Exercise objective: Copy out all lines from the entries below in which "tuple" occurs.

--------------------

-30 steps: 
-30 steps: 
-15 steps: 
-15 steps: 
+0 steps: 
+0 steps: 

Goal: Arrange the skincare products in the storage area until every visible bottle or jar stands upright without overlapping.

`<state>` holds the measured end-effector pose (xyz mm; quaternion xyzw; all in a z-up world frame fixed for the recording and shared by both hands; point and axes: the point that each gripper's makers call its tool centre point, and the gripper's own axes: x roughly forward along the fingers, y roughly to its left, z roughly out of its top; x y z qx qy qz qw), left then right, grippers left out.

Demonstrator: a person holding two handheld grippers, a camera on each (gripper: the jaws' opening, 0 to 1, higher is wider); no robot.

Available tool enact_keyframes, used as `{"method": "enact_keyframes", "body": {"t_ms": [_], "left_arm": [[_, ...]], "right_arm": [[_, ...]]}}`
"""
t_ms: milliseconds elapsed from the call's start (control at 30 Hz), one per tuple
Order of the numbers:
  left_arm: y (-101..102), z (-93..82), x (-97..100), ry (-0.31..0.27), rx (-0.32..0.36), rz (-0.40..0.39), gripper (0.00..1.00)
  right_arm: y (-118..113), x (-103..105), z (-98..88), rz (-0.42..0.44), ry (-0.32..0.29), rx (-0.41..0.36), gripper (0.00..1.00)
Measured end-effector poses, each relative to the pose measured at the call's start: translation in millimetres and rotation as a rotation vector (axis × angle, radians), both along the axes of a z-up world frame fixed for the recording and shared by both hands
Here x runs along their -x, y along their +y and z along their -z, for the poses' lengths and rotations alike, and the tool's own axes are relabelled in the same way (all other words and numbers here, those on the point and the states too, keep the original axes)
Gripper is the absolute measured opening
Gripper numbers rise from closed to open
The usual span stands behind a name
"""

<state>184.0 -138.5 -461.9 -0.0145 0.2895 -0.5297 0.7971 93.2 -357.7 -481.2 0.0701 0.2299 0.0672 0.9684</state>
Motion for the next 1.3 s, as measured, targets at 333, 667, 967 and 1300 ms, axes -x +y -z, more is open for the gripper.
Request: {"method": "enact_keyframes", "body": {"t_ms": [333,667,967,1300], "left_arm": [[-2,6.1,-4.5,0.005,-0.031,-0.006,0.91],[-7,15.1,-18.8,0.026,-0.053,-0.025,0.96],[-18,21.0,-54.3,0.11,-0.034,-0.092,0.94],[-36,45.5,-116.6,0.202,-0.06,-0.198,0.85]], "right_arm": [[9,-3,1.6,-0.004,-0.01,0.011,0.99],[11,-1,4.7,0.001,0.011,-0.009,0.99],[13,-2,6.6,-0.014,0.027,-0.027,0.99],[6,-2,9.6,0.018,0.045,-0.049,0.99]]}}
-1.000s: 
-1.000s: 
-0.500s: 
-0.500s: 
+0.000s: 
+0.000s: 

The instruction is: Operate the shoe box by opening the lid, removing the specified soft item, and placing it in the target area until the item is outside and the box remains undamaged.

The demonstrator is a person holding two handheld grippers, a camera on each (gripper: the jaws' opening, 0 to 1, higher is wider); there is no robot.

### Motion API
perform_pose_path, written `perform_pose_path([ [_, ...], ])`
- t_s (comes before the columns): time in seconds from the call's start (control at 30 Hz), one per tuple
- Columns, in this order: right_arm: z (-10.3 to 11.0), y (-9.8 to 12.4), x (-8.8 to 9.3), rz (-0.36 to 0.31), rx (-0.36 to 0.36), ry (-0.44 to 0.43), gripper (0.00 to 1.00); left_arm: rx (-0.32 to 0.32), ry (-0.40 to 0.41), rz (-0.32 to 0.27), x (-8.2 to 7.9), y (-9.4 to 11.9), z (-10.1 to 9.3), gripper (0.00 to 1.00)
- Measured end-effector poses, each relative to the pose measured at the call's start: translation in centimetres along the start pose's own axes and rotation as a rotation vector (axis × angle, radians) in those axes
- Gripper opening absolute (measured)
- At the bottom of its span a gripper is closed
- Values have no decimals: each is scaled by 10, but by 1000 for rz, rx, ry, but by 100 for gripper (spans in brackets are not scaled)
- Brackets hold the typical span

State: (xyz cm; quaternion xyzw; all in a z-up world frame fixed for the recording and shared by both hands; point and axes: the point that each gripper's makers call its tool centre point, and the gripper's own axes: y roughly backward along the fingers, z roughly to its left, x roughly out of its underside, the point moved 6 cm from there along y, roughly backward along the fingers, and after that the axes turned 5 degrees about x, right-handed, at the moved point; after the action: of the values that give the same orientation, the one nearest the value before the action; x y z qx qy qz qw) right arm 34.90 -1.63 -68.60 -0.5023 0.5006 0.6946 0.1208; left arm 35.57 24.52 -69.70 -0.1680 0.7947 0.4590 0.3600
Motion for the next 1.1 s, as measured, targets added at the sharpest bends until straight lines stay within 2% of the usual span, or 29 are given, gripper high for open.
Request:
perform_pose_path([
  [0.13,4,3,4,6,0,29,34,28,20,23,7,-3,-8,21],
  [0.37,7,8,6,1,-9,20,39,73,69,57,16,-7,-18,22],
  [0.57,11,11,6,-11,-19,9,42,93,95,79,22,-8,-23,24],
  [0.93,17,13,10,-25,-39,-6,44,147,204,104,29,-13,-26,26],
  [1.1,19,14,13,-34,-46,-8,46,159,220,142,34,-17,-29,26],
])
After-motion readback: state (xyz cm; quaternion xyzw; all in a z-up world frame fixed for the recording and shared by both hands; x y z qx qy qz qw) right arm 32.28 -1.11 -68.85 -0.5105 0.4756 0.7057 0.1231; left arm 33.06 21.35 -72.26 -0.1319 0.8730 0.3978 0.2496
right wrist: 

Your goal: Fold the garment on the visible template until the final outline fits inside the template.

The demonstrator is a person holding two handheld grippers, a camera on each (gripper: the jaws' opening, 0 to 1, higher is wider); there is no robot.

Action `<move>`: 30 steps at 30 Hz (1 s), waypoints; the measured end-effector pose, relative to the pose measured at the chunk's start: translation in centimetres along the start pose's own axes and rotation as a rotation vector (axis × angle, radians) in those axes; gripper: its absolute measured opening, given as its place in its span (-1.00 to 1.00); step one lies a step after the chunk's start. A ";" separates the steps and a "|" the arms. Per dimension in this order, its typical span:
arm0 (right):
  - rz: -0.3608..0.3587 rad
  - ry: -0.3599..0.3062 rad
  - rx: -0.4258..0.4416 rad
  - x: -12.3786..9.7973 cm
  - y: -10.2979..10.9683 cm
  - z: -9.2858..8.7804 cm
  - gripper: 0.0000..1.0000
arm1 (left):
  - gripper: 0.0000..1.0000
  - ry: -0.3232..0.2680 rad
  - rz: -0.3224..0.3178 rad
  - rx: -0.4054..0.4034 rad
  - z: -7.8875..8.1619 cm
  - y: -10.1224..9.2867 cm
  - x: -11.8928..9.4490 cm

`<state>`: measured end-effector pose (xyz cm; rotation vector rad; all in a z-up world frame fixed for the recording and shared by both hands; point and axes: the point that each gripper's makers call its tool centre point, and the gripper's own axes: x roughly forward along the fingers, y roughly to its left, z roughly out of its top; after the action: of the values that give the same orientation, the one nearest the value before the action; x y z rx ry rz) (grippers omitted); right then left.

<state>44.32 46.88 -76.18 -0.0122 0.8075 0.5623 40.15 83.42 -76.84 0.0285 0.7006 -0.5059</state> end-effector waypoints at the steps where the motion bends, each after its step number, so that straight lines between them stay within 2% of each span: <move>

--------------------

Exercise result:
t_ms: milliseconds elapsed from the call's start (control at 30 Hz), one per tuple
- t_s (comes before the columns): time in seconds from the call's start (control at 30 Hz), one per tuple

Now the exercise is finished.